The attraction was immediate, physical and cerebral. He wrote of her; “That lady whom I look upon as a great man… She understands Newton, she despises superstition and in short, she makes me happy.

Soon the pair were living together in the Marquis du Châtelet’s chateau. The arrangement suited them all. Voltaire who was a rich man paid for the much-needed renovations to the chateau, Émilie’s husband the Marquis hunted all day and at night he lent Voltaire his willing wife.

Their love bore intellectual fruits; Émilie translated Newton’s Principia Mathematica and wrote her philosophical magnum opus, Institutions de Physique (Paris, 1740, first edition), or Foundations of Physics. Her own work circulated widely generated heated debates and was republished and translated into several other languages. During her time with Voltaire, she participated in the famous vis viva debate, concerning the best way to measure the force of a body and the best means of thinking about conservation principles. Posthumously, her ideas were heavily represented in the most famous text of the French Enlightenment, the Encyclopédie of Denis Diderot and Jean le Rond D’Alembert.

In 1737, Châtelet published a paper entitled Dissertation sur la nature et la propagation du feu, based upon her research into the science of fire, that predicted what is today known as infrared radiation and the nature of light.

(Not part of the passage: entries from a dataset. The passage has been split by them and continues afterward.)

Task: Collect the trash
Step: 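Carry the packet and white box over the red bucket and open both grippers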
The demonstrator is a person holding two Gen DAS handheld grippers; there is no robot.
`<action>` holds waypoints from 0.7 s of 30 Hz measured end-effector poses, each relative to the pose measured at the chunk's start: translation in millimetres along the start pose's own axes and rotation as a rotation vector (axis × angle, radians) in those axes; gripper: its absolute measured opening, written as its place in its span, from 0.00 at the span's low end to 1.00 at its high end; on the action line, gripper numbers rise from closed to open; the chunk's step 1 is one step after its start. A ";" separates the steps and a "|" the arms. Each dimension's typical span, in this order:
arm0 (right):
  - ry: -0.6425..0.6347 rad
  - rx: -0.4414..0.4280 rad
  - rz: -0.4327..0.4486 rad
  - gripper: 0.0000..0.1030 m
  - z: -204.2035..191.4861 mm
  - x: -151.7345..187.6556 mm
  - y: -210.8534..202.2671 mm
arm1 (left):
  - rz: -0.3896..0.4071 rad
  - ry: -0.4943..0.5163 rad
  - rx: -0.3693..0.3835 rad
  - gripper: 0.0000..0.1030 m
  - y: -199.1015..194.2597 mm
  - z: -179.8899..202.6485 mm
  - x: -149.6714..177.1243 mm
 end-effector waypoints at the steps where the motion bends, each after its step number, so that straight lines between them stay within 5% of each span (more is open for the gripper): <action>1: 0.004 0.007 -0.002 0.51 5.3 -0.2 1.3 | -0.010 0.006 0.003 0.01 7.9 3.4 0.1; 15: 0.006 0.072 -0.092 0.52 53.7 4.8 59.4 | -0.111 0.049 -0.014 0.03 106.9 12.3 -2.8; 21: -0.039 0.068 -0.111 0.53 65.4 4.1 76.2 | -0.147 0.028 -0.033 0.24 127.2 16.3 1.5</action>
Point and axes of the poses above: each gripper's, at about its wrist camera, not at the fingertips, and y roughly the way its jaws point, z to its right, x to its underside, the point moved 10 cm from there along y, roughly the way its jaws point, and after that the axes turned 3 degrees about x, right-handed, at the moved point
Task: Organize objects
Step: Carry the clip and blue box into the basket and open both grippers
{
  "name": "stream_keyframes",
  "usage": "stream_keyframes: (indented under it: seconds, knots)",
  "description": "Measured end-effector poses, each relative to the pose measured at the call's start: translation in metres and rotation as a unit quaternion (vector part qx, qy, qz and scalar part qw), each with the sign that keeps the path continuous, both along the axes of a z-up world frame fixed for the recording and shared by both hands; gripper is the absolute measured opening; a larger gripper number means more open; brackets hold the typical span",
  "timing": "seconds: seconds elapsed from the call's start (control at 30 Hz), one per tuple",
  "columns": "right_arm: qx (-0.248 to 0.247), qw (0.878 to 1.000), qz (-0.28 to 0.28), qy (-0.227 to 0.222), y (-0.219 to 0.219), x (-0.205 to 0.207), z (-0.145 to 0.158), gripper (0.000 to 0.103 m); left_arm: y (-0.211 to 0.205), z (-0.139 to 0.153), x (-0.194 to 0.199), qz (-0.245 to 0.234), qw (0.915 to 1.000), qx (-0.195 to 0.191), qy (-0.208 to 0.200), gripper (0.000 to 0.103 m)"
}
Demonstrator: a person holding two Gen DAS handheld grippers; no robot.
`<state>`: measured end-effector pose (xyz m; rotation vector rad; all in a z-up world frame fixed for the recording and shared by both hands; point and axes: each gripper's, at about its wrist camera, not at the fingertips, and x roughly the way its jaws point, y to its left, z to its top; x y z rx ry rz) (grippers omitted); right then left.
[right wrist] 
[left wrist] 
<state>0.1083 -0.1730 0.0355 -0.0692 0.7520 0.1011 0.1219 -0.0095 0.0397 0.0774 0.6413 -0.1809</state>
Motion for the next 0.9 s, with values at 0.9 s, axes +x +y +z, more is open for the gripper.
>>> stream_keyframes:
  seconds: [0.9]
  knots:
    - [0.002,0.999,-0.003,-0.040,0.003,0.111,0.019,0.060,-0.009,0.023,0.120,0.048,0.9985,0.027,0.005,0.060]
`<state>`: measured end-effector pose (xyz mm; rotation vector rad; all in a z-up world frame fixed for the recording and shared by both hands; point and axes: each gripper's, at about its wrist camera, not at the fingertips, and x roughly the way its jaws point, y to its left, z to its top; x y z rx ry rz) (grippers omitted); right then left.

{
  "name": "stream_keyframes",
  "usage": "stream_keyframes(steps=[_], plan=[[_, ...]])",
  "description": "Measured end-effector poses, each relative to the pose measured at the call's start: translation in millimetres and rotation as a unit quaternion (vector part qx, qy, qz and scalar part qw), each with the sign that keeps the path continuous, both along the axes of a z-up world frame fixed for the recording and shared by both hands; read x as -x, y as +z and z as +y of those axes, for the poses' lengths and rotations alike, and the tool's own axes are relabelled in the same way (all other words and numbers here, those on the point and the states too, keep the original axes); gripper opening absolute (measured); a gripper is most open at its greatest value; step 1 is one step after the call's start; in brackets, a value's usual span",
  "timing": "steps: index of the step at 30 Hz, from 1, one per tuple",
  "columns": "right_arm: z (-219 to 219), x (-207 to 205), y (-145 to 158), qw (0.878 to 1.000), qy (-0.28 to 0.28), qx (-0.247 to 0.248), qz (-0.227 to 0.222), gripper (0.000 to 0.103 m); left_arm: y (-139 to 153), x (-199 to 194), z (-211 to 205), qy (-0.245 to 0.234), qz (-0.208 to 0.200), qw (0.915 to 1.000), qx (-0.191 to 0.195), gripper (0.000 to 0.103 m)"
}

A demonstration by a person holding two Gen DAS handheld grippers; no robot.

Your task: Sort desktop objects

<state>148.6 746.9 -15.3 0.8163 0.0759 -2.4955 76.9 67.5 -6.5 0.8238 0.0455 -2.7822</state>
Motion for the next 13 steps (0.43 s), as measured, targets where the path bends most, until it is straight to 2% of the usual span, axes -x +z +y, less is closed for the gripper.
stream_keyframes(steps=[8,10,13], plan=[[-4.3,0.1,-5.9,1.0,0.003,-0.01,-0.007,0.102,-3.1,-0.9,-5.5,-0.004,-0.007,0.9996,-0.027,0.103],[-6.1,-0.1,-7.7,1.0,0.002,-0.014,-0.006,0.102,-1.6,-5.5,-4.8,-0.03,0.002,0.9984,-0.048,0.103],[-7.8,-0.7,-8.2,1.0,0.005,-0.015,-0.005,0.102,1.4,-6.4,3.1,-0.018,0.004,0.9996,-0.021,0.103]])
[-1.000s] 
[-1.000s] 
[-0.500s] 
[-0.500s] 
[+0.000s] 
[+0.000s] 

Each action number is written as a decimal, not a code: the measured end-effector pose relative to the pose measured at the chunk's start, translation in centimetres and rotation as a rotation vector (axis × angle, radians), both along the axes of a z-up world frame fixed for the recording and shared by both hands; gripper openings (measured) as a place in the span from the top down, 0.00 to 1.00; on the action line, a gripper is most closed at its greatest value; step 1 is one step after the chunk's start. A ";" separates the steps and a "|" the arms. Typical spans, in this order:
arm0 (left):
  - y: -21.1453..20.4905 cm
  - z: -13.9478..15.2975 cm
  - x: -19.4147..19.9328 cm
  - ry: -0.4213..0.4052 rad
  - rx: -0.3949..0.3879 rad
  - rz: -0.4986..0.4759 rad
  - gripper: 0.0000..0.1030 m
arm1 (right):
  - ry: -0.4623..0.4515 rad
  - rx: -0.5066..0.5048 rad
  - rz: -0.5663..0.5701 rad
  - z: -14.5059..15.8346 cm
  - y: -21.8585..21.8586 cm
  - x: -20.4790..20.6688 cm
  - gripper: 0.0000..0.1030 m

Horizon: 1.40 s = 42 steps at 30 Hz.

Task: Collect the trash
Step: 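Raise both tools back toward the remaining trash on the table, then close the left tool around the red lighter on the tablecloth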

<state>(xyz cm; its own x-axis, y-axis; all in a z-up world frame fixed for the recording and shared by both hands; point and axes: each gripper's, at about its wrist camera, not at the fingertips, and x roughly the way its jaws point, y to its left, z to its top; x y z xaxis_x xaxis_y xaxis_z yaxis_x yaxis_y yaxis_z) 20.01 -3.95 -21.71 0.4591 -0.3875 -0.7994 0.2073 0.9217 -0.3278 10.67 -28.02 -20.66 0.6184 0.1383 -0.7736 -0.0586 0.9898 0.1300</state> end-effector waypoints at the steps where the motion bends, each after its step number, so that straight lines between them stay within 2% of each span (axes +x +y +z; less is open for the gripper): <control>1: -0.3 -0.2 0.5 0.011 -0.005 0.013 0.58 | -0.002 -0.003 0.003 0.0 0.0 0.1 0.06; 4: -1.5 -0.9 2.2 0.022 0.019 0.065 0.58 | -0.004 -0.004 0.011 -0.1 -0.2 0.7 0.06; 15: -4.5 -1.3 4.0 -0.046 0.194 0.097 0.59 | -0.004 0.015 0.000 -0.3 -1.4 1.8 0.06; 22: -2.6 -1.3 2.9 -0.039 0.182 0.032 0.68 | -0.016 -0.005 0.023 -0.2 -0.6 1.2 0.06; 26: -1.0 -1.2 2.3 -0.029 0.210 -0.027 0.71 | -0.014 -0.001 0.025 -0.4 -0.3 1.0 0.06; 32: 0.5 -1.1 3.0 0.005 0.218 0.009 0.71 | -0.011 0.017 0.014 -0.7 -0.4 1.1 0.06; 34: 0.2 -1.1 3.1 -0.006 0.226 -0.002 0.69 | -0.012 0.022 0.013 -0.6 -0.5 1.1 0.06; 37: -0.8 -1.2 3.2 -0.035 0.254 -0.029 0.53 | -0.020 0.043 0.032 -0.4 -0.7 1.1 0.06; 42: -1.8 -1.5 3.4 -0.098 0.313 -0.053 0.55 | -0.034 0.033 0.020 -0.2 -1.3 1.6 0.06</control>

In another publication, she debated the nature of happiness. During the Age of Enlightenment, personal happiness was one of the great philosophical themes. Many philosophers and writers studied it. There were many discourses on the subject but they were by men. Chatelet offers a new perspective on the philosophical question of happiness, a woman’s perspective. Her views on happiness were published posthumously long after she had ended her relationship with Voltaire.

Chatelet begins her work on happiness by recognising the difficulty of finding or achieving happiness due to the obstacles of circumstance such as age and other hindrances. She explains that fortune has placed individuals in specific states and that one of the most important elements in achieving happiness is not to try to change those circumstances. Chatelet’s way to happiness is to be satisfied with the condition we find ourselves in.

Happiness for Chatelet lies in satisfying personal tastes and passions and from “… having got rid of prejudices, being virtuous, getting well,….” In other words, she says it’s up to the individual to know and do what makes them happy.
I suppose that was alright for her she was a Marquise with a chateau, a husband, and rich lovers.

Her pet hate was religion which she saw as the ultimate prejudice. Prejudice she believed made people vicious and we cannot be both vicious and happy. Happiness, she believed came from virtue, inner satisfaction and the health of the soul. Finally, she concluded that happiness relied on illusion or the arts and that it was important to retain the illusions that produced pleasant feelings, such as laughter during a comedy.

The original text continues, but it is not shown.